• **What you have to do**
Each line of the entries below that includes "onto" belongs in your answer.

##### Records shown #####

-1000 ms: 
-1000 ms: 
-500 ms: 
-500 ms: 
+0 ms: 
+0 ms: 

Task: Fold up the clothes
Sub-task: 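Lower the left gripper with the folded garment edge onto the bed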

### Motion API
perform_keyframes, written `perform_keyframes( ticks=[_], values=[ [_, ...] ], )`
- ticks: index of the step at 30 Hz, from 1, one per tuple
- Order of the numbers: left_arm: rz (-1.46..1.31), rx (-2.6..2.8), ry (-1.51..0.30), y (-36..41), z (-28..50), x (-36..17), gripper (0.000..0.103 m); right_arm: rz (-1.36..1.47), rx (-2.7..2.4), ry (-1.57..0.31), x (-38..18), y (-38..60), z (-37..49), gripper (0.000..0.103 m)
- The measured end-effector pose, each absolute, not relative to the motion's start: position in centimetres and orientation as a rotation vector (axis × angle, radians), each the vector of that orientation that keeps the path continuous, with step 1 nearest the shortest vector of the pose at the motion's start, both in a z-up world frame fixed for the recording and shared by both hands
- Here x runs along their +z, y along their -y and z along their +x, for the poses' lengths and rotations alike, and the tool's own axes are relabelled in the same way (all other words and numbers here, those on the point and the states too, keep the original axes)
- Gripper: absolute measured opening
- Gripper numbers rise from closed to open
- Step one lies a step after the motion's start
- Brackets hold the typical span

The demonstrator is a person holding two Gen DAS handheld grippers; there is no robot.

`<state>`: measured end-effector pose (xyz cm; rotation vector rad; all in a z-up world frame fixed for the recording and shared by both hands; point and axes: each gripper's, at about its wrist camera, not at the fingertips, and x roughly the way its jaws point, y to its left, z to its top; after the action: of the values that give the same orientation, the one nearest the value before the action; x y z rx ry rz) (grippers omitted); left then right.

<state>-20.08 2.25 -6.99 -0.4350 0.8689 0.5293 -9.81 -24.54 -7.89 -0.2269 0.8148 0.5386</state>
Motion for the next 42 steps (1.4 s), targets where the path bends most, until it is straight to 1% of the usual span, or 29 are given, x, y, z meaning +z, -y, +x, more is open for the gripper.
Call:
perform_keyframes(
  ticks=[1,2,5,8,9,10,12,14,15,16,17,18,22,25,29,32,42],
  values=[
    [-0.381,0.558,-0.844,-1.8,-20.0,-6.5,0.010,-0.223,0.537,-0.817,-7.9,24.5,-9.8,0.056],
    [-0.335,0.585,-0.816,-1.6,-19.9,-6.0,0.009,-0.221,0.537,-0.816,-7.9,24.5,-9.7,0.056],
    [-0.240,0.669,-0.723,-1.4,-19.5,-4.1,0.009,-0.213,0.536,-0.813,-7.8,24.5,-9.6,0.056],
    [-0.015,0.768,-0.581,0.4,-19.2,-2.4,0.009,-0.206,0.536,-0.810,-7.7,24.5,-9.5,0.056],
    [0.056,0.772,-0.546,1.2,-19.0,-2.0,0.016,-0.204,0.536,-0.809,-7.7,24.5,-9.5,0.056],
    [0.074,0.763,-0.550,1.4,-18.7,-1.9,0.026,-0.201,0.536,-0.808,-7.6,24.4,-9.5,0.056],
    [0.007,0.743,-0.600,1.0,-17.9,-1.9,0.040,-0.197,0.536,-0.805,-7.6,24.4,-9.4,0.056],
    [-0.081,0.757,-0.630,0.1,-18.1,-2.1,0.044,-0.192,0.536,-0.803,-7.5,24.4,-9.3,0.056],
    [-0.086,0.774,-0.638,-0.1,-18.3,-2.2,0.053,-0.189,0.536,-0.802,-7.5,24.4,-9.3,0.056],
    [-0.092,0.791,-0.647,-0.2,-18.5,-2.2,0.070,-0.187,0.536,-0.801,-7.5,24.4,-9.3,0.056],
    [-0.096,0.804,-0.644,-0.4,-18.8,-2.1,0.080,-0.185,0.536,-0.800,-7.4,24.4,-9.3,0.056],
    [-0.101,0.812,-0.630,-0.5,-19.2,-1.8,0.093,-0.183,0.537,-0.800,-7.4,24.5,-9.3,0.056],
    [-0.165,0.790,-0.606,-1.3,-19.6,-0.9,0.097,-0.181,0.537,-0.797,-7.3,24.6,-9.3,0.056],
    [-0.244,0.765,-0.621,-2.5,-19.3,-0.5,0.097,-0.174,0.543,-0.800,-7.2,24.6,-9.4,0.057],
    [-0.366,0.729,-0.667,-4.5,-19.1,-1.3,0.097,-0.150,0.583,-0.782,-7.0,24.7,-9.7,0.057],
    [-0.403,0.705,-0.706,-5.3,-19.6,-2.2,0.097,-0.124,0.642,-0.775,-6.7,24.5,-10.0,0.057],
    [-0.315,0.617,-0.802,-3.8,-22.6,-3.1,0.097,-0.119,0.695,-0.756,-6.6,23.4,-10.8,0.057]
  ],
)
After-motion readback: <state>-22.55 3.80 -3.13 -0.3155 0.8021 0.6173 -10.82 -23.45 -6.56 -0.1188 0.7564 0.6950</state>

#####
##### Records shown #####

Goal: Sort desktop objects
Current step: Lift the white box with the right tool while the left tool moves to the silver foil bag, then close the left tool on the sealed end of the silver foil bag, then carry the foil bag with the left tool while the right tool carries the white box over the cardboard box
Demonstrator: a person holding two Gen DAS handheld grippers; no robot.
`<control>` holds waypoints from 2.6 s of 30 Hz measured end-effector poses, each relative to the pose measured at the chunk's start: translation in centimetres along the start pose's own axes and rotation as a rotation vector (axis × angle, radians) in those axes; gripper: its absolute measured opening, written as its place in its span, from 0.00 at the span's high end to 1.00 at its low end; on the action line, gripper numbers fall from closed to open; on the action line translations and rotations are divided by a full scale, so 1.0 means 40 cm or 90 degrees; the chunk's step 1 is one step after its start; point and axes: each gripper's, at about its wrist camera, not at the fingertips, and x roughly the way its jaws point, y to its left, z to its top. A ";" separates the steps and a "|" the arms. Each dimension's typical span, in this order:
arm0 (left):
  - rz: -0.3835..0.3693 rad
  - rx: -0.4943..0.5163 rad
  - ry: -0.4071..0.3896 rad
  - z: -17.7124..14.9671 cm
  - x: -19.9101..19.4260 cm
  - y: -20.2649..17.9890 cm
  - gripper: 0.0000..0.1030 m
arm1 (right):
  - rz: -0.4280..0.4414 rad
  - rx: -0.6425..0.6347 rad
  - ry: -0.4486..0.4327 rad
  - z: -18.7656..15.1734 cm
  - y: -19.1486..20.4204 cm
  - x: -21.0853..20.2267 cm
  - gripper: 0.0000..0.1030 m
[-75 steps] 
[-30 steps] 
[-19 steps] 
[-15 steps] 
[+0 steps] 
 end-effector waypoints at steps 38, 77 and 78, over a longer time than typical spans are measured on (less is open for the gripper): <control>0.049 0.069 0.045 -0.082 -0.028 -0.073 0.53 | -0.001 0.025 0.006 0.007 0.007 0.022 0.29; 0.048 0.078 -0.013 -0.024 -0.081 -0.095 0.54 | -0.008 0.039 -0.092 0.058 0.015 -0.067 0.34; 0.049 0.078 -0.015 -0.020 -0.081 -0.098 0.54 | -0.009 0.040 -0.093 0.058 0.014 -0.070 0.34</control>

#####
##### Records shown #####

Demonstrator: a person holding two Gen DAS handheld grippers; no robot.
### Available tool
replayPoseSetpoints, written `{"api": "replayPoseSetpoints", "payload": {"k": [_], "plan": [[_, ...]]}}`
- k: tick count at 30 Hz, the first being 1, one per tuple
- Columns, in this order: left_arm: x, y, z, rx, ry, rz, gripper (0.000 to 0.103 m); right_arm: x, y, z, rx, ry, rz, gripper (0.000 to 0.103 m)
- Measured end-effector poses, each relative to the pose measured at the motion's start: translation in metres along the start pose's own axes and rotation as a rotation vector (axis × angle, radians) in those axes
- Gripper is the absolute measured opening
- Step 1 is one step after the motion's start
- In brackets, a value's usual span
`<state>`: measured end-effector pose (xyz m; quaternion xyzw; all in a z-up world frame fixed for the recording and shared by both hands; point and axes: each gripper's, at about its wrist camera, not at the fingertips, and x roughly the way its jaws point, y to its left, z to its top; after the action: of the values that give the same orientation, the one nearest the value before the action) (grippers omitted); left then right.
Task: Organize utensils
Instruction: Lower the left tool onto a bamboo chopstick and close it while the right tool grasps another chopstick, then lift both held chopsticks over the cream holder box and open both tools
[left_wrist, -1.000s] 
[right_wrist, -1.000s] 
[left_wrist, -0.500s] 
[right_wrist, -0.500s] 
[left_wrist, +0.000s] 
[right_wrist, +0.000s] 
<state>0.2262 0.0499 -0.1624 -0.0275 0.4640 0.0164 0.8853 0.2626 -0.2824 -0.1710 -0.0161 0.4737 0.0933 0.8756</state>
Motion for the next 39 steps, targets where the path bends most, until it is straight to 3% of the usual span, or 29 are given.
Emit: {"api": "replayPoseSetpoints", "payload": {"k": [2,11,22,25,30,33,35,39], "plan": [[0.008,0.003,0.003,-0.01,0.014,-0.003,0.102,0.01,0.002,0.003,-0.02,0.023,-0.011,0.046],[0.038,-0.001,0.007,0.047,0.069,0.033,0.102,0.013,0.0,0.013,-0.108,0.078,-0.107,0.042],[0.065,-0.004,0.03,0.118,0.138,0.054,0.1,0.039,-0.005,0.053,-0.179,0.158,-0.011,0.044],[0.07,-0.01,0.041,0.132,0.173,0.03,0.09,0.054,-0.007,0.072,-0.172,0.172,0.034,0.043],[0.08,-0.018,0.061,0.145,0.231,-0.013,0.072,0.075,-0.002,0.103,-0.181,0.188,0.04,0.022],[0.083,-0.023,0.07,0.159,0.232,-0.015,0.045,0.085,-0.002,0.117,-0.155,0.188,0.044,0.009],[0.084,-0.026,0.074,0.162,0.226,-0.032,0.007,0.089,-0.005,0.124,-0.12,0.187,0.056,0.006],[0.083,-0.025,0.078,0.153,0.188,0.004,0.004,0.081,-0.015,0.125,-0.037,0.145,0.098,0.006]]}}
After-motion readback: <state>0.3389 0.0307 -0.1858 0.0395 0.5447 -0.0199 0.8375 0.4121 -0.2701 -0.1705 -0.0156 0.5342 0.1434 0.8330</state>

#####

• **Answer to the exercise**
Sub-task: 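Lower the left gripper with the folded garment edge onto the bed
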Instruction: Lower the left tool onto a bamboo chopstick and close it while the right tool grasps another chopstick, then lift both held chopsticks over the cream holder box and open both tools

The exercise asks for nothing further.